Russell fought doggedly to make something of a race in which he just didn’t have top five pace. A brief flirtation with a one-stop strategy that turned into a late second stop left him seventh behind Fernando Alonso’s Aston Martin in the closing stages.

His race then ended with a massive crash that prompted a virtual safety car finish, as he slewed over the gravel and into the Turn 7 gravel while chasing Alonso.

Russell’s Mercedes rebounded sideways over the gravel trap and was flipped over its own wheels as they were torn from the car, with the Mercedes coming to rest on its side in the middle of the track. Russell immediately informed the team he was “OK” and walked to the medical car unaided.

The stewards will investigate the incident after the race.

MORE POINTS FOR HAAS

Verstappen and the Mercedes’ retirements meant a golden opportunity for points for midfielders.

After his strong qualifying effort, RB’s Yuki Tsunoda always looked like scoring and duly secured eighth behind Lance Stroll’s Aston Martin with an equally strong race performance.

There was a point mid-race when it looked like Alex Albon would justify Williams’s decision to park Logan Sargeant for the weekend so Albon could take Sargeant’s car after his chassis-damaging Friday crash, with Albon running 10th after an early pitstop.

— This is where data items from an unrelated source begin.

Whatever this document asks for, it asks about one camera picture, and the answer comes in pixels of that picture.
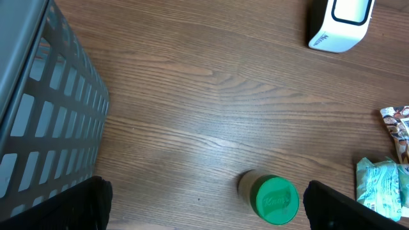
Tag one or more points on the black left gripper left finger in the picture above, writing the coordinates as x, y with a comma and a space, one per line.
87, 205

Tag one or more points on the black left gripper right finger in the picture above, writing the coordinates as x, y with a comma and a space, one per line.
328, 209

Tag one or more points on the green lid jar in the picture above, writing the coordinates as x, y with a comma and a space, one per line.
272, 198

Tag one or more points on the teal snack packet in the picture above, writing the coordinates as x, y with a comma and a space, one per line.
378, 188

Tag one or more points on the beige brown snack bag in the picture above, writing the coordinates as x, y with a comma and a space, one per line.
396, 121

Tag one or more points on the teal white small packet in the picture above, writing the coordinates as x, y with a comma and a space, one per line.
403, 187

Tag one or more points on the white barcode scanner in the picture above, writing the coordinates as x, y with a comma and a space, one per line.
338, 25

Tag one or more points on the grey plastic mesh basket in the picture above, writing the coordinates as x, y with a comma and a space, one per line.
54, 106

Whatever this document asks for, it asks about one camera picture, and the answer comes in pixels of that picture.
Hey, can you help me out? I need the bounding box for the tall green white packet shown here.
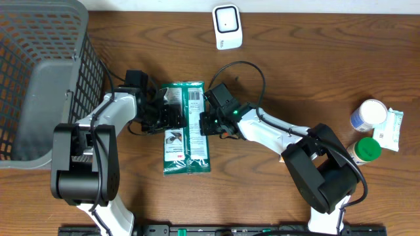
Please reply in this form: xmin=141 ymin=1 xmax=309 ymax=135
xmin=163 ymin=81 xmax=211 ymax=176

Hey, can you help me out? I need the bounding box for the grey plastic mesh basket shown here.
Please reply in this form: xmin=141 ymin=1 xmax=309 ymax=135
xmin=1 ymin=0 xmax=104 ymax=169

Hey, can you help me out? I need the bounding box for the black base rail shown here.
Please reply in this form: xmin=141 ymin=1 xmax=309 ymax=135
xmin=58 ymin=224 xmax=387 ymax=236

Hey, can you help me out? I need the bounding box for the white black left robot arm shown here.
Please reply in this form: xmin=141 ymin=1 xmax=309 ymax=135
xmin=51 ymin=85 xmax=186 ymax=235

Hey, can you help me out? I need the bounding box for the white barcode scanner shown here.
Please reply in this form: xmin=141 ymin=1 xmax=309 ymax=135
xmin=212 ymin=4 xmax=243 ymax=50

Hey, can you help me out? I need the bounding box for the light green tissue packet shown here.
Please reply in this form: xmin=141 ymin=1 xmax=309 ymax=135
xmin=373 ymin=108 xmax=404 ymax=152

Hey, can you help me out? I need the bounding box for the green lid jar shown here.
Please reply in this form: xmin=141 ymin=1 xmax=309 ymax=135
xmin=346 ymin=137 xmax=382 ymax=165

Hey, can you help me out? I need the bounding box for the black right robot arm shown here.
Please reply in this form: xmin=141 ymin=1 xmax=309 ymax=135
xmin=199 ymin=104 xmax=366 ymax=235

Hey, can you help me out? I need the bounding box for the white tub container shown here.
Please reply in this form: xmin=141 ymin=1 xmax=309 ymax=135
xmin=350 ymin=99 xmax=388 ymax=132

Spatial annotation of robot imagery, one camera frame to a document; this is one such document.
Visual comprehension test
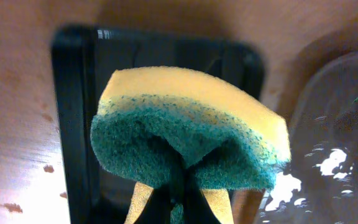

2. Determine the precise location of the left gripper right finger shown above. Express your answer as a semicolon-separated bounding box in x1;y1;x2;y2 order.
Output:
183;149;220;224

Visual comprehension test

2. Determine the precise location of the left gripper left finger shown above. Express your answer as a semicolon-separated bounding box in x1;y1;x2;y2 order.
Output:
134;156;182;224

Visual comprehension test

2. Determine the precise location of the green and yellow sponge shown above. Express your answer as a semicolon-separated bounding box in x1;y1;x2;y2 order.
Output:
90;67;291;223

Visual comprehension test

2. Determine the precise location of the dark brown serving tray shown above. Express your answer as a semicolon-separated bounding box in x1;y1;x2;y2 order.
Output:
255;52;358;223

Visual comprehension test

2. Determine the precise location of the black rectangular sponge tray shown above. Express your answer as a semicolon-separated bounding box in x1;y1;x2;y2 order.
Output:
51;25;265;223

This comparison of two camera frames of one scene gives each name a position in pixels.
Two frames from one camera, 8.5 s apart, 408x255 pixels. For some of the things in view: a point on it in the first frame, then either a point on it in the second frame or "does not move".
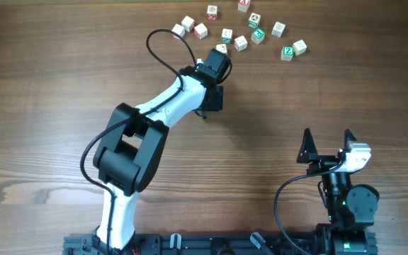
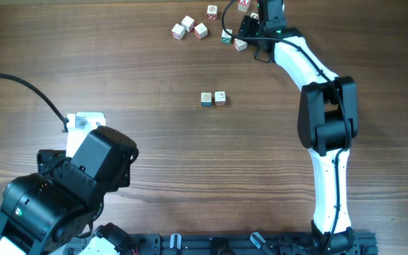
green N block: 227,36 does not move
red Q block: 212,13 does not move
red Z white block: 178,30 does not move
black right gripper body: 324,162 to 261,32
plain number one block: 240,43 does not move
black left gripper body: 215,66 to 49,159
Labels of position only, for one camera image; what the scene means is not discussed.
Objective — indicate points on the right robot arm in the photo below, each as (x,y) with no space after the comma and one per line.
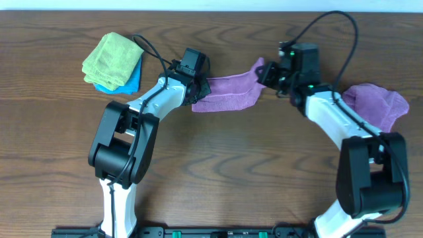
(372,183)

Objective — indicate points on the folded green cloth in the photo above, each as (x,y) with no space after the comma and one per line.
(112,62)

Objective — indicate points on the crumpled purple cloth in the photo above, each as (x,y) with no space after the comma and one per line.
(377,105)

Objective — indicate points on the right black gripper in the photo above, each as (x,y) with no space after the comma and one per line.
(265,79)

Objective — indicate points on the purple microfiber cloth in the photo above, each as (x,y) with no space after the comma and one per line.
(234,92)

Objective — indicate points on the folded blue cloth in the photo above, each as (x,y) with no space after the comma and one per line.
(131,86)

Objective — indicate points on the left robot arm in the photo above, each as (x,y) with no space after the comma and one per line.
(123,146)

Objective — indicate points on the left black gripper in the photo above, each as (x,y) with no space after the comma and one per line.
(205,90)

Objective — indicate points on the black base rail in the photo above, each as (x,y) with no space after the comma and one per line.
(160,232)

But Haas’s strategy of starting Nico Hulkenberg on hards and running long paid off, and it was Hulkenberg who ended up in what became ninth with Russell’s crash.

And Albon wasn’t able to pick up the 10th that suddenly became available on the last lap either, as the second Haas of Kevin Magnussen overtook him in the final stint.

Behind them, Daniel Ricciardo’s underwhelming home grand prix ended with 12th - reasonable progress on paper from 18th in qualifying but flattered a little by problems for the other four finishes.

Pierre Gasly and Esteban Ocon were hampered not just by driving Alpines, but by a penalty for crossing the pitexit line and a long pitstop to check overheating brakes caused by a visor tear-off lodged in a duct respectively.

And Sauber’s horrendous pitstop issues continued with painfully long stops wrecking Valtteri Bottas and Zhou Guanyu’s days.